Content starts

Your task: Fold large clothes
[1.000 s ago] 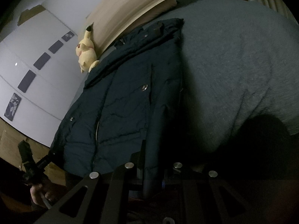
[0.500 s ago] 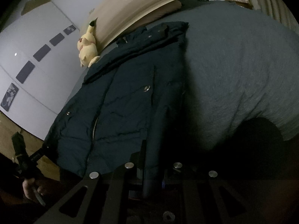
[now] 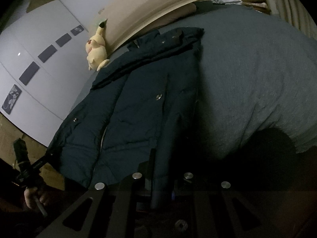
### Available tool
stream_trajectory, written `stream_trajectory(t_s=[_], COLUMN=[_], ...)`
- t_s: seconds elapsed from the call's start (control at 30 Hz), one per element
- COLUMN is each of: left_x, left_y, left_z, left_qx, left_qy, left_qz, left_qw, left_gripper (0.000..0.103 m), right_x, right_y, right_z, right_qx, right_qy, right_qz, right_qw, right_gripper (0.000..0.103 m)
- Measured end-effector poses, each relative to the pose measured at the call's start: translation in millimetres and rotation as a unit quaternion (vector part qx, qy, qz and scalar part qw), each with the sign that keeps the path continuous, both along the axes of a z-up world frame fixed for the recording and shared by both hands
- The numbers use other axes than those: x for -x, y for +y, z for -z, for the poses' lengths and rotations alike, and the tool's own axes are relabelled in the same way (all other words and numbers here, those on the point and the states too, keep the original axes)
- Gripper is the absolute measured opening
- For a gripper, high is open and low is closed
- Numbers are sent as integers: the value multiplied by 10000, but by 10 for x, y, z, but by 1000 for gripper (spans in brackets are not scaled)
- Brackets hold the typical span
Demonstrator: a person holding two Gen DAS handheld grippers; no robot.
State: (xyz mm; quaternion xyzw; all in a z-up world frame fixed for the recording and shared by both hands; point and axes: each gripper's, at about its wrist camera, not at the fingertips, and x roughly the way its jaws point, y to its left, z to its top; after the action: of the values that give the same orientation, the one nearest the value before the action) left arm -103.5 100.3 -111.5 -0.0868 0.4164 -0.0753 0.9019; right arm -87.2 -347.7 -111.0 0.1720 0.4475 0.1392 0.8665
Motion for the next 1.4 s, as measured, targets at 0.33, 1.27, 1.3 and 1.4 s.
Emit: stream_trajectory(t_s=[0.33, 1.27, 1.3, 1.4], left_x=[-7, 15, 10, -9], left_y=[45, 7, 8, 15], left_z=[-33, -345, -361, -410], left_qx=[62, 240, 259, 310], left_qy=[-53, -446, -461, -506], left_qz=[46, 113, 113, 104], left_qw=[10000, 9987, 9985, 9982], left_gripper=[19, 18, 19, 19], right_x=[-13, 46, 46, 53], right_y=[-84, -295, -297, -314], right_z=[-43, -203, -226, -288], right_qx=[-54, -303, -315, -328], right_qy=[8, -199, -221, -297], right_qz=[-7, 6, 2, 2], right_qw=[10000, 9993, 9993, 9990], right_gripper=[11, 11, 11, 11])
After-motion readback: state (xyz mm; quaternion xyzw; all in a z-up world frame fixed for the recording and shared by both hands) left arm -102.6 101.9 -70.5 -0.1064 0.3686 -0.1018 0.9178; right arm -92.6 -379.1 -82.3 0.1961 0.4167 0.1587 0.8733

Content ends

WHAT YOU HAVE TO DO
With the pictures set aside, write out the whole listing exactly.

TASK ANSWER
Your task: Fold large clothes
[1.000 s ago] 
[0.500 s ago] 
[now] 
### Available tool
stream_trajectory, written `stream_trajectory(t_s=[_], COLUMN=[_], ...)`
- t_s: seconds elapsed from the call's start (control at 30 Hz), one per element
- COLUMN is each of: left_x, left_y, left_z, left_qx, left_qy, left_qz, left_qw, left_gripper (0.000..0.103 m), right_x, right_y, right_z, right_qx, right_qy, right_qz, right_qw, right_gripper (0.000..0.103 m)
- Measured end-effector poses, each relative to the pose measured at the call's start: translation in millimetres and rotation as a unit quaternion (vector part qx, qy, qz and scalar part qw), each with the sign that keeps the path continuous, both along the axes of a z-up world frame fixed for the recording and shared by both hands
- The numbers use other axes than those: x for -x, y for +y, z for -z, for the poses' lengths and rotations alike, and the tool's own axes are relabelled in the same way (all other words and numbers here, those on the point and the states too, keep the original axes)
- Gripper is the absolute measured opening
- For a gripper, high is open and low is closed
- Numbers are sent as integers: the value multiplied by 10000, but by 10 for x, y, z, but by 1000 for gripper (spans in brackets are not scaled)
- Brackets hold the typical span
Demonstrator: a person holding two Gen DAS handheld grippers; no robot.
State: (xyz mm; quaternion xyzw; all in a z-up world frame fixed for the recording and shared by both hands; point and axes: each gripper's, at about its wrist camera, not at the fingertips, and x roughly the way its jaws point, y to its left, z to its top; after the action: of the values that give the same orientation, the one nearest the value before the action) left arm -103.5 100.3 -111.5 -0.0868 0.4164 -0.0753 0.9019; right arm -87.2 -347.7 -111.0 0.1720 0.4475 0.1392 0.8665
Motion for the next 1.4 s, as measured, targets at 0.33, 1.27, 1.3 and 1.4 s.
Emit: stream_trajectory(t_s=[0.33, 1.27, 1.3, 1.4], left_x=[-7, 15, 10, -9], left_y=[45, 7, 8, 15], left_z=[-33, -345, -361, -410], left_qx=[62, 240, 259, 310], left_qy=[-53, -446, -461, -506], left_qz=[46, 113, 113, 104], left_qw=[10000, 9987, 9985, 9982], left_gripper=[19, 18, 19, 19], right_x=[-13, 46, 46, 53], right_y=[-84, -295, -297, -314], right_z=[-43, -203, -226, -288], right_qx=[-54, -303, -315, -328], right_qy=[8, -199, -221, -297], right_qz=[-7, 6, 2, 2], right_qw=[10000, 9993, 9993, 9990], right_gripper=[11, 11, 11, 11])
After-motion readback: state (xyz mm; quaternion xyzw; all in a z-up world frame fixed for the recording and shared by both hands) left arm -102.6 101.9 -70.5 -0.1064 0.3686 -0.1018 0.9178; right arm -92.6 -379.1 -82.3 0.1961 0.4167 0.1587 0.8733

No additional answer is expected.